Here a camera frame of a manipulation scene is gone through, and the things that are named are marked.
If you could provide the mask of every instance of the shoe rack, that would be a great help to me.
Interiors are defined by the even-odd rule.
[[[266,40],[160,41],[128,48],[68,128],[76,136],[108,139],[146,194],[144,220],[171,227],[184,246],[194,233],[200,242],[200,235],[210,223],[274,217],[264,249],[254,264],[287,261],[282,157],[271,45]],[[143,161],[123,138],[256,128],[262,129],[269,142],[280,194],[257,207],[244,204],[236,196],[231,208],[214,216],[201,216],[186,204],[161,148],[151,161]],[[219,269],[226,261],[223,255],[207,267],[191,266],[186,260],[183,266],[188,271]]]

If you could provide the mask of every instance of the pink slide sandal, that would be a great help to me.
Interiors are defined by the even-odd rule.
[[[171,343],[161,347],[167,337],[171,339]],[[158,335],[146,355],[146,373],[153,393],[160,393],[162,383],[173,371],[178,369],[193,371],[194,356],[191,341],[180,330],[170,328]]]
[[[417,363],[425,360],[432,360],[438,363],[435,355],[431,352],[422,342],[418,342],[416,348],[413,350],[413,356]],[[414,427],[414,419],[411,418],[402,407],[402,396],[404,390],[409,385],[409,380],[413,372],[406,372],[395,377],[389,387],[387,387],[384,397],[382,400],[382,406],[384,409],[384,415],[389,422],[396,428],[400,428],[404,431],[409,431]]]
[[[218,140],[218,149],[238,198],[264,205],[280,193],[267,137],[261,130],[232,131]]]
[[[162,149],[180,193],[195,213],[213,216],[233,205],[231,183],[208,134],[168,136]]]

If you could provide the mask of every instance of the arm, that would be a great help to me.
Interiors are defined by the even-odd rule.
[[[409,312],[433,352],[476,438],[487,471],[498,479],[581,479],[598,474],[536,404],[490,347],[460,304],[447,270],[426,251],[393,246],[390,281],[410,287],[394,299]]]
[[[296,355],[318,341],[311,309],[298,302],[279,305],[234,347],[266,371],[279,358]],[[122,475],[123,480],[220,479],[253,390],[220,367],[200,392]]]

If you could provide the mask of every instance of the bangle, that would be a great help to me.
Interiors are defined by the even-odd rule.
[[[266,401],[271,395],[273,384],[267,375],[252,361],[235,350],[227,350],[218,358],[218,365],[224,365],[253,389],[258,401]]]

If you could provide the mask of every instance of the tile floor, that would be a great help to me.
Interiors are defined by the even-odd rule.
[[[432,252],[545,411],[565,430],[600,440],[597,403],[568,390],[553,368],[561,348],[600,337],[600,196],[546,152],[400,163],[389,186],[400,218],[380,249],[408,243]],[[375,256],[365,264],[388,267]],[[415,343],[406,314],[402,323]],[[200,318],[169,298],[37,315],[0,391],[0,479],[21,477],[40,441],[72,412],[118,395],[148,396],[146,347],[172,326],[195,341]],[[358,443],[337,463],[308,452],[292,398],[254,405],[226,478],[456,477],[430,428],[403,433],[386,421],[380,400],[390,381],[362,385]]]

* * *

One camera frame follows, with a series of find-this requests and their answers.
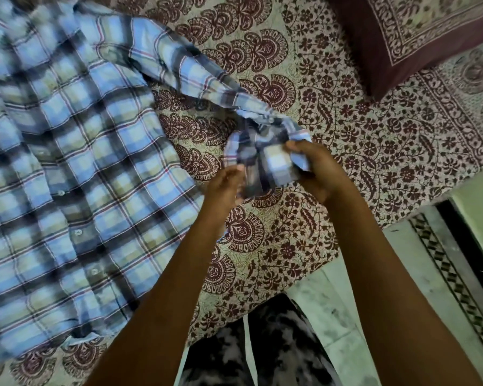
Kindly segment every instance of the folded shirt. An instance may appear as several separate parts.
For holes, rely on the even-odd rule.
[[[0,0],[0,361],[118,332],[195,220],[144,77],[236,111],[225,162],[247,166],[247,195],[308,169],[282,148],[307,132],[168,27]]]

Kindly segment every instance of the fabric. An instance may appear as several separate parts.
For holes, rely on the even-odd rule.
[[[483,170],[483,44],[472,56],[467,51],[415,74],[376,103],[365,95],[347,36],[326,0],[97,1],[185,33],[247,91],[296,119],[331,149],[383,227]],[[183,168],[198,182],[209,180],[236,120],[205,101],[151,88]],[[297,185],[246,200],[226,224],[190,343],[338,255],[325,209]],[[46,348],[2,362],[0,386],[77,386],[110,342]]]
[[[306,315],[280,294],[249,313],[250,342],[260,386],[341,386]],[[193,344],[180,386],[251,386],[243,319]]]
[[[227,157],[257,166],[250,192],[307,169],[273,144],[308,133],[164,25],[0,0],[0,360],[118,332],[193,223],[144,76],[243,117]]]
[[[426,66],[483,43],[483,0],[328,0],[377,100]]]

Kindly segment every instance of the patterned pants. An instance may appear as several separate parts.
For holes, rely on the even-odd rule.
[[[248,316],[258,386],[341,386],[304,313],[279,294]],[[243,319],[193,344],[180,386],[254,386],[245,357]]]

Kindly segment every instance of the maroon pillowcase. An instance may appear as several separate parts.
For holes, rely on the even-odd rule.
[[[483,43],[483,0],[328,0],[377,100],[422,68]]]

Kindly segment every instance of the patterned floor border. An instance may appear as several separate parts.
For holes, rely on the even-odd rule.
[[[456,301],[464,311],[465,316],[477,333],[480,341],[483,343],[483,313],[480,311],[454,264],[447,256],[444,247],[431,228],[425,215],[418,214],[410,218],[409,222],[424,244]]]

---

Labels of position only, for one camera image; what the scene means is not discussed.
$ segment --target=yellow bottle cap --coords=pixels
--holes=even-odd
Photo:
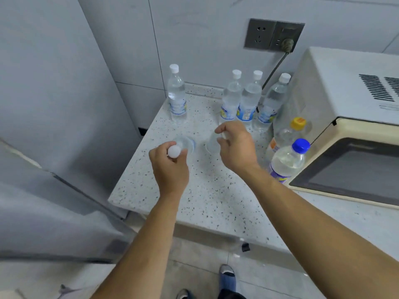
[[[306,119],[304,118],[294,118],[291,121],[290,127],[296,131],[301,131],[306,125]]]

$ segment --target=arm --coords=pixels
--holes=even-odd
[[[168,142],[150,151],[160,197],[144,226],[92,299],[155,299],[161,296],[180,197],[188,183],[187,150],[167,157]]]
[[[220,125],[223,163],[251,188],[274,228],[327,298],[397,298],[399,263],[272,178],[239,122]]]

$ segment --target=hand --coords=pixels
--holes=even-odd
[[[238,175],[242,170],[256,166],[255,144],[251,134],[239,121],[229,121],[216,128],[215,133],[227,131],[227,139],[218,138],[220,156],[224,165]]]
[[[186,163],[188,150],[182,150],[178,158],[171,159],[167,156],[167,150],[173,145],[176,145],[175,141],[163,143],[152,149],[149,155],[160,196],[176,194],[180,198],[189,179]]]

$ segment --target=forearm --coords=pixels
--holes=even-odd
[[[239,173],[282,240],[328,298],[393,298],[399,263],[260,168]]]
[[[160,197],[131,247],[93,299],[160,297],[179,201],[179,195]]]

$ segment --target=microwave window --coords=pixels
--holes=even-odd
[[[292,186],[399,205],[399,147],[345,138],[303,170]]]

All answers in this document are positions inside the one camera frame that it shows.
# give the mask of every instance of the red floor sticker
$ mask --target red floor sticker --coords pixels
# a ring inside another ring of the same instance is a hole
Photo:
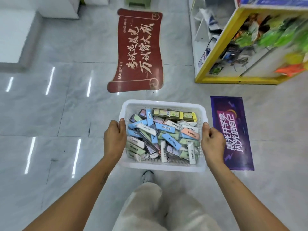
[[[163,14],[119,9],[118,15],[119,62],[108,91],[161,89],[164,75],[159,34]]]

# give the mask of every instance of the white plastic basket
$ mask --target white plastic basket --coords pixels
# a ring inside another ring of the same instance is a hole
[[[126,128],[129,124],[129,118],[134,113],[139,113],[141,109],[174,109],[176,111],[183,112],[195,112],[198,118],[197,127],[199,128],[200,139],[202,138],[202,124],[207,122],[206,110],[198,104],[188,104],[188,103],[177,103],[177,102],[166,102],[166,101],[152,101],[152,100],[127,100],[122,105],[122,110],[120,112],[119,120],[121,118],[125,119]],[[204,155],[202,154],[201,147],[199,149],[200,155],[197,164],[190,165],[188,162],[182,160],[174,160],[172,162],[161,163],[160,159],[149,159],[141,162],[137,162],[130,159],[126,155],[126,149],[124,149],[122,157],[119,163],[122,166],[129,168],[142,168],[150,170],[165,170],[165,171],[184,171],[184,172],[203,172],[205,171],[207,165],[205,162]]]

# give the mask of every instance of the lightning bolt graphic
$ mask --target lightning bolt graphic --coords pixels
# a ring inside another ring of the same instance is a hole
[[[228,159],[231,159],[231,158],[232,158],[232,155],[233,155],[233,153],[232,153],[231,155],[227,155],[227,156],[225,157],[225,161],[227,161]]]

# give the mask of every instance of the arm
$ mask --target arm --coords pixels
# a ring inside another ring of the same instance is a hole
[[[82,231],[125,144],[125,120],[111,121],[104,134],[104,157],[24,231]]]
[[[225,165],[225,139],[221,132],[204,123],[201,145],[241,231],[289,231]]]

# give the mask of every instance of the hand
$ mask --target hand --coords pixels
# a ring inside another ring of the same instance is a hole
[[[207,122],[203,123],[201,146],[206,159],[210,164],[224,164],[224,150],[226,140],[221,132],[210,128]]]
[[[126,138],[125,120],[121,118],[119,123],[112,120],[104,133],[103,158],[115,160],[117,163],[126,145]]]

Activity –
From the listing above, return the lines starting at the one with "# give the mask of every instance of the arm" and ending at the one with "hand --coords pixels", both kept, exactly as they appear and nothing more.

Answer to this problem –
# give the mask of every instance of the arm
$ mask --target arm --coords pixels
# a ring inside another ring of the same instance is a hole
[[[82,231],[125,144],[125,120],[111,121],[104,134],[104,157],[24,231]]]
[[[225,165],[225,139],[221,132],[204,123],[201,145],[241,231],[289,231]]]

# give the mask of every instance of the hand
$ mask --target hand --coords pixels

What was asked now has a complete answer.